Thom Filicia shares career advice during virtual University Lecture Series
SU alumni Thom Filicia speaks to SU students during virtual event
This Wednesday evening, over a hundred Syracuse University students gathered virtually to hear SU alumni Thom Filicia give insider insights on pursuing a career in design. Filicia also shared his thoughts on how the discussion on LGBTQ+ rights has changed since he first starred on “Queer Eye for the Straight Guy,” and gave students some encouraging words in the face of the pandemic.
Part of Filicia’s career that increased his recognition as an interior designer early on was his role on the original version of “Queer Eye,” which aired from 2003 to 2007. Back in the early-to-mid 2000s, marriage equality was still years away from being realized. The gay male stars of the show were facing a much different cultural landscape when it came to acceptance of identities outside of heterosexuality.
“The idea that a straight guy and a gay guy could be friends still felt a little bit like uncharted territory,” Filicia said. “So the different groups that were watching us realized that they could do that,” he said.

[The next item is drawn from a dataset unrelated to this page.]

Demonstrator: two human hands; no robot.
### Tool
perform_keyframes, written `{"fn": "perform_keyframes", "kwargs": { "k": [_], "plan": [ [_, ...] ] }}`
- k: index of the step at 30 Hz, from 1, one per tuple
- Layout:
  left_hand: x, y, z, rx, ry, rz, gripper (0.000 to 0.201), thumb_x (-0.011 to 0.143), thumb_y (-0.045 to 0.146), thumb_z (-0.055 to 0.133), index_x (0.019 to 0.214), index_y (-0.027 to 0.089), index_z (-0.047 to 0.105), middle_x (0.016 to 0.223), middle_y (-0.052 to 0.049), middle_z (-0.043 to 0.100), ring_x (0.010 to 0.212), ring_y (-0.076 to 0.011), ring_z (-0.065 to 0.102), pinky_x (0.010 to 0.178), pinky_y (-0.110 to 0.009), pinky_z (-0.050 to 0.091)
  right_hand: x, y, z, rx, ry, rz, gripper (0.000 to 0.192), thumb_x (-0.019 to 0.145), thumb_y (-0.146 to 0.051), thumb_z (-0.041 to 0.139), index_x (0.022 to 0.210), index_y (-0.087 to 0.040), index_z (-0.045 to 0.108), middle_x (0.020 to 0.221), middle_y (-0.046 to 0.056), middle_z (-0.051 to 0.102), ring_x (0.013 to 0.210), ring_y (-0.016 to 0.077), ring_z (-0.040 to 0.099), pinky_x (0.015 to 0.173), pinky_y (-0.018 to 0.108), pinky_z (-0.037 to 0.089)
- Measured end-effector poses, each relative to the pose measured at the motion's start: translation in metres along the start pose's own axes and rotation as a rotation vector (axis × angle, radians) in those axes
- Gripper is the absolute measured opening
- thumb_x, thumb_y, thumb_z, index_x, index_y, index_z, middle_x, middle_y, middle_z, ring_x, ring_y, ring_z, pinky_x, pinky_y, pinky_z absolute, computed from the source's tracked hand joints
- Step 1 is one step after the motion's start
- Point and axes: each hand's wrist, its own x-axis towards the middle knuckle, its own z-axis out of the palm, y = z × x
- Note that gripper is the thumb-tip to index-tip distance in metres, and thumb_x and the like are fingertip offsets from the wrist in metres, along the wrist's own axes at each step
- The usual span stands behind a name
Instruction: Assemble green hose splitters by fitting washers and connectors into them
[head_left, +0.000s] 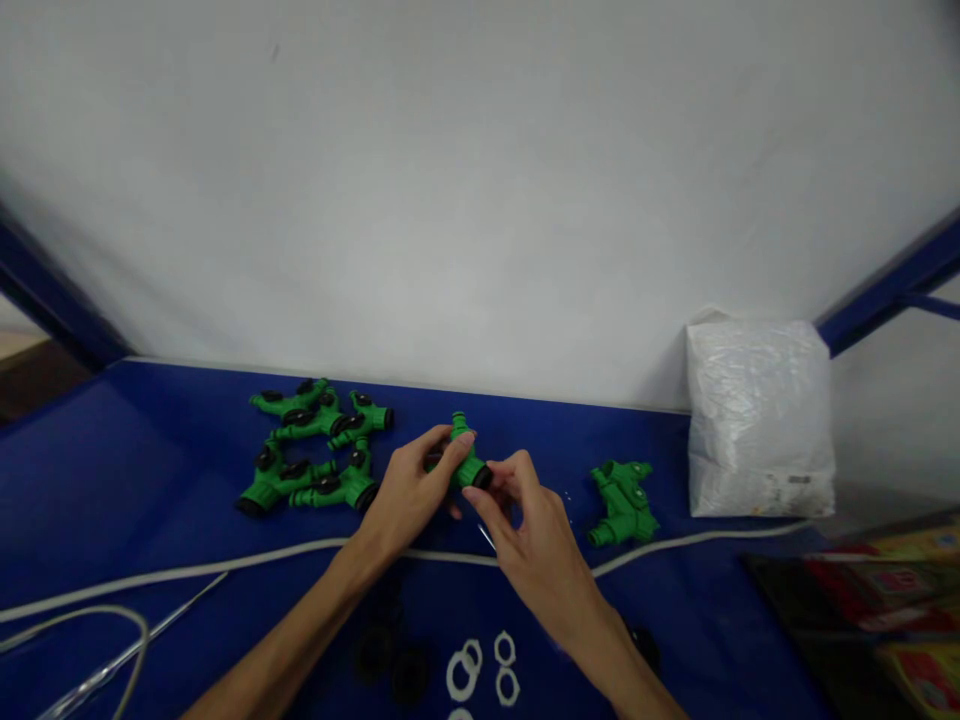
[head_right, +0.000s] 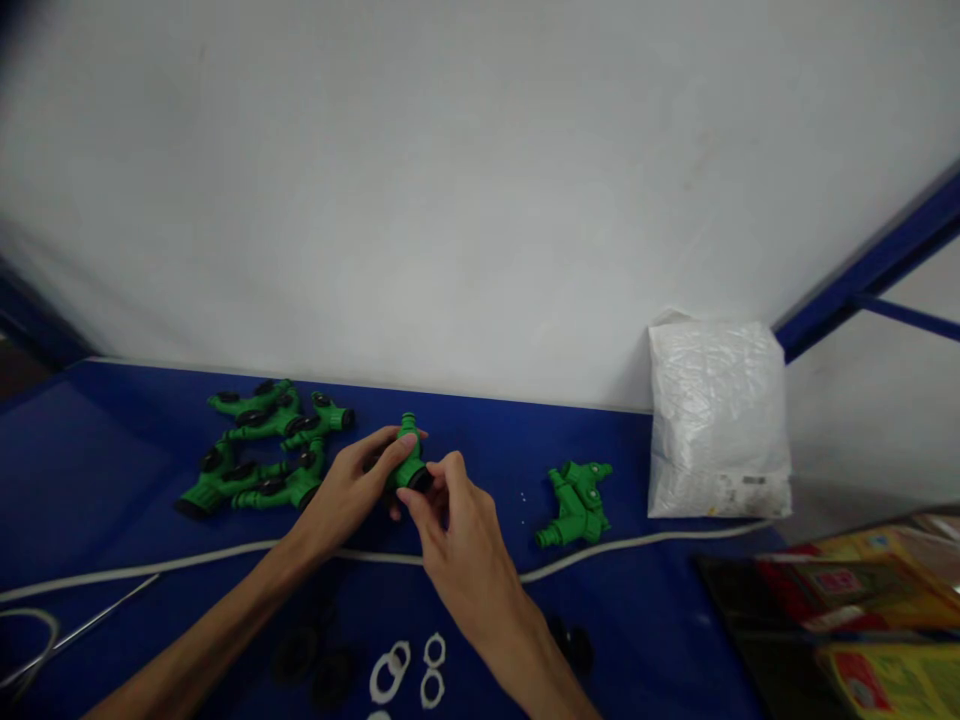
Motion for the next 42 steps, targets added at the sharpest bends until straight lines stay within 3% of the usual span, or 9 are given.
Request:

Today, a new edition of Queer Eye is still airing. The show began in 2018 and is still running today, sponsored by Netflix. Filicia is happy with the direction the show has taken and maintains a positive relationship with Bobby Berk, the new interior designer on the show.
“I just think the conversation today can be a lot more,” Filicia said. “It can go a lot further because people have [a] comfort zone with the idea as a bigger concept. “We were excited that we were able to open the door.”
Filicia is passionate about pushing the boundaries of design, whether it be including more LGBTQ+ people in the industry, or creating opportunities for young designers.
“One of the things that I realized as I was working… was that we really were catering to that one percent of one percent,” Filicia said. “The idea of great design actually starting to become something that was available at multiple levels, from entry level to mid-level to the high end, to me felt like a really exciting new opportunity for the world of design,” he said.
Another trend Filicia has observed over the course of his career is the move to a focus on personalization and individuality. The beginning of this shift towards emphasizing what makes you and your style unique, versus only following what is on-trend, is part of what drove Filicia to start his own interior design firm.
“All of a sudden, people’s homes were a mixture of interesting things that they collected and that they love,” Filicia said. “It was more of an expression of your personality or your style,” he said. “I like when you go into someone’s environment, and there are unusual and interesting and provocative and fun and quirky things, as well as things that we see every day, but you see them in a different way because of the context, because of the environment.”
Creating opportunities for others is a passion for Filicia, and something he recommends that all students do as they further their own careers, whether that’s in design or in a different realm entirely.
“For every door that’s opened for you,” he said, “you have to remember to leave the door open for the next person. And I think that everyone here will have that opportunity.”